Este hecho, que pareciera simple, se complica frente a la imposible burocracia y las miles de trabas y negativas que las autoridades les pondrán por el hecho de tratarse de una pareja homosexual. Laurel y Stacie emprenderán una lucha que llegará a la sociedad toda creando una causa común. La historia de por sí tiene un potencial innegable, es más, estoy seguro que haber seguido la noticia real debe haber sido interesante. Pero el guión del ganador del Oscar Ron Nyswaner tropieza con todos los embrollos posibles de este tipo de historias.
No solo no elude los golpes bajos, parece buscarlos hasta debajo de las piedras; se fuerzan todas las situaciones para que se vean puramente dramáticas, remarcádamente dramáticas. Otros asuntos que hacen a la importancia que el hecho tomó a nivel social, se tornan ligeros, como si uno ya debiera conocerlos, o simplificados en pos de otras cuestiones, los momentos íntimos en busca de pañuelos. El director, Peter Sollett (Nick y Norah’s Infinite Playlist) tampoco se esmera demasiado en dotar la película de la fuerza necesaria.

Ni desde el montaje, ni desde la fotografía, ni desde la dirección actoral, se nota trascendencia. Tampoco graves errores, es cierto, se acomoda en la monotonía general. Ante este panorama, tanto Julianne Moore (Laurel), como Ellen Paige (Stacie) hacen lo que pueden, logran ricas interpretaciones, carnales, que se convierten en el mayor ¿único? atractivo. La película está al servicio de ellas, y hay que reconocer que cumplen sobremanera; tanto de forma individual, como en la química lograda y necesaria para que todo sea querible.

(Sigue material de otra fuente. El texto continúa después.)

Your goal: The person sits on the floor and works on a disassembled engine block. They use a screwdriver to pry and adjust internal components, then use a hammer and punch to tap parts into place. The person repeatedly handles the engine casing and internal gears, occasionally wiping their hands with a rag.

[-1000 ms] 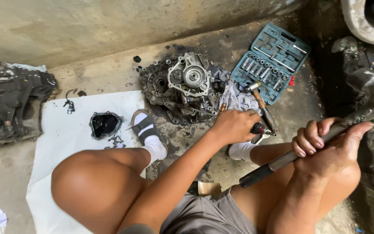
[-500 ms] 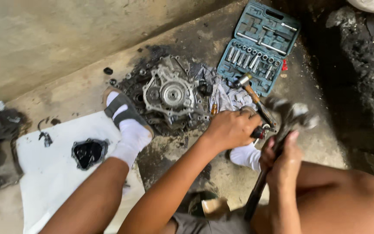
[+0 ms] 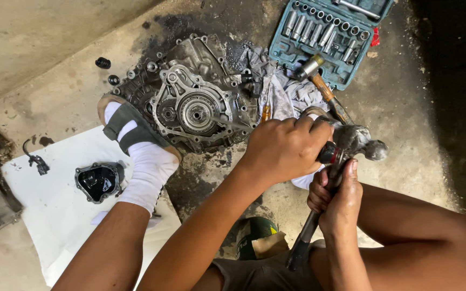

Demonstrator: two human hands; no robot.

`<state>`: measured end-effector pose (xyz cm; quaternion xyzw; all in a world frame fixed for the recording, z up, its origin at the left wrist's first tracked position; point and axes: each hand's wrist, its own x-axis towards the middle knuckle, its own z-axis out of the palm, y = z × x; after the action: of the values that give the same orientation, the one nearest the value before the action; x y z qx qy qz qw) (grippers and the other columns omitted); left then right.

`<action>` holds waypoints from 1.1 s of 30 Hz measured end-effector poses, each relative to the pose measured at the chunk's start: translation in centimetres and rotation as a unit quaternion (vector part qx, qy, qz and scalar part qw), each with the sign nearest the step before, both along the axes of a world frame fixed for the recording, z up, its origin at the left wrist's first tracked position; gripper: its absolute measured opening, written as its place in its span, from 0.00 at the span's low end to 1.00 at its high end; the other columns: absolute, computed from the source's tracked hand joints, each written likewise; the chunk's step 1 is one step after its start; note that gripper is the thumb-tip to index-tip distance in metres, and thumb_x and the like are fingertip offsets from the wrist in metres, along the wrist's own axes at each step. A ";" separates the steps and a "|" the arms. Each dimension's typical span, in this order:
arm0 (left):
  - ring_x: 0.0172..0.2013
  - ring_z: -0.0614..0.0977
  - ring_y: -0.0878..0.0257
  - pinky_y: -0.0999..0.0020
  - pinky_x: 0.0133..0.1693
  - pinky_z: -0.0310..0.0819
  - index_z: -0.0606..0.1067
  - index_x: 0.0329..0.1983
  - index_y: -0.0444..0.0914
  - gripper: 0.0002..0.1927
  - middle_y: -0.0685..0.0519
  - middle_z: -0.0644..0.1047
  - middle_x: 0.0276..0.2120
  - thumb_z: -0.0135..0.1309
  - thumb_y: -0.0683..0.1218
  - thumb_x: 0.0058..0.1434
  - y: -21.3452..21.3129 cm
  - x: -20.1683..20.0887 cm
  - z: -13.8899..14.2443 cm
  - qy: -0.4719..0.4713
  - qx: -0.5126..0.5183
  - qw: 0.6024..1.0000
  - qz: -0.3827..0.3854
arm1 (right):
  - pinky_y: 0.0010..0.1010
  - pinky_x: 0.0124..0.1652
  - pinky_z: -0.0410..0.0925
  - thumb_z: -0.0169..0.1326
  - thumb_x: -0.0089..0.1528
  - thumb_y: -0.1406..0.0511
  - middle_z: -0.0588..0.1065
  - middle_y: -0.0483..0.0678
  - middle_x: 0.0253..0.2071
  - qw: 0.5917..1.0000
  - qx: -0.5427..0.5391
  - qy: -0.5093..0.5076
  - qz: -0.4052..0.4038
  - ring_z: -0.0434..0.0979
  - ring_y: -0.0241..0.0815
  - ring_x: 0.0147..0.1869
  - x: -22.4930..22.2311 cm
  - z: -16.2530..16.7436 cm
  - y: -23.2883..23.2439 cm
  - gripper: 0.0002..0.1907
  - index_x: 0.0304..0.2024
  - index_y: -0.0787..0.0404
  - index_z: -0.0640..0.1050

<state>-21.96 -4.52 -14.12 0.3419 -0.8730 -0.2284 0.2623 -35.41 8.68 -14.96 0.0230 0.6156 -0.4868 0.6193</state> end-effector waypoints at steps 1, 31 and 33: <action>0.23 0.83 0.53 0.58 0.22 0.74 0.74 0.38 0.39 0.24 0.47 0.78 0.27 0.69 0.54 0.43 -0.1 0.1 0.1 0.008 0.006 1.000 -0.010 | 0.27 0.17 0.43 0.36 0.68 0.37 0.51 0.37 0.15 1.000 -0.004 0.006 0.002 0.44 0.31 0.15 0.0 0.2 0.0 0.34 0.27 0.58 0.64; 0.25 0.84 0.53 0.58 0.25 0.76 0.73 0.38 0.40 0.20 0.50 0.79 0.26 0.68 0.46 0.44 0.2 0.2 0.4 0.002 -0.033 0.999 0.023 | 0.29 0.27 0.61 0.46 0.71 0.48 0.63 0.46 0.26 0.968 -0.235 0.072 0.057 0.61 0.36 0.25 0.7 3.6 2.9 0.26 0.43 0.66 0.68; 0.25 0.84 0.54 0.59 0.24 0.76 0.74 0.39 0.40 0.20 0.50 0.79 0.26 0.69 0.46 0.45 0.0 0.4 0.5 0.003 -0.024 1.000 0.020 | 0.34 0.32 0.70 0.48 0.69 0.47 0.67 0.49 0.30 0.953 -0.275 0.091 0.085 0.67 0.40 0.27 0.9 4.4 2.8 0.26 0.45 0.65 0.66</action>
<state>-21.55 -4.54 -13.59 0.3524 -0.8702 -0.2033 0.2779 -34.55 11.45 -10.58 -0.2450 0.5113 -0.5825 0.5825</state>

El resto del elenco, entre quienes figuran Michael Shannon, Steve Carell, y hasta William Sadler, se ubica un escalón debajo de la pareja protagónica. De ahora y para siempre puede no ser un film detestable, tiene elementos para ser vista sin mayores pretensiones. Pero ni asoma a la intensión de ser algo memorable. Se conforma con ser una de esas que rápidamente se eternizarán en las tardes del corazón en nuestra televisión. Que dos intérpretes como Moore y Paige se presten a este tipo de films está hablando de algo. Se necesitan de grandes propuestas para grandes actrices.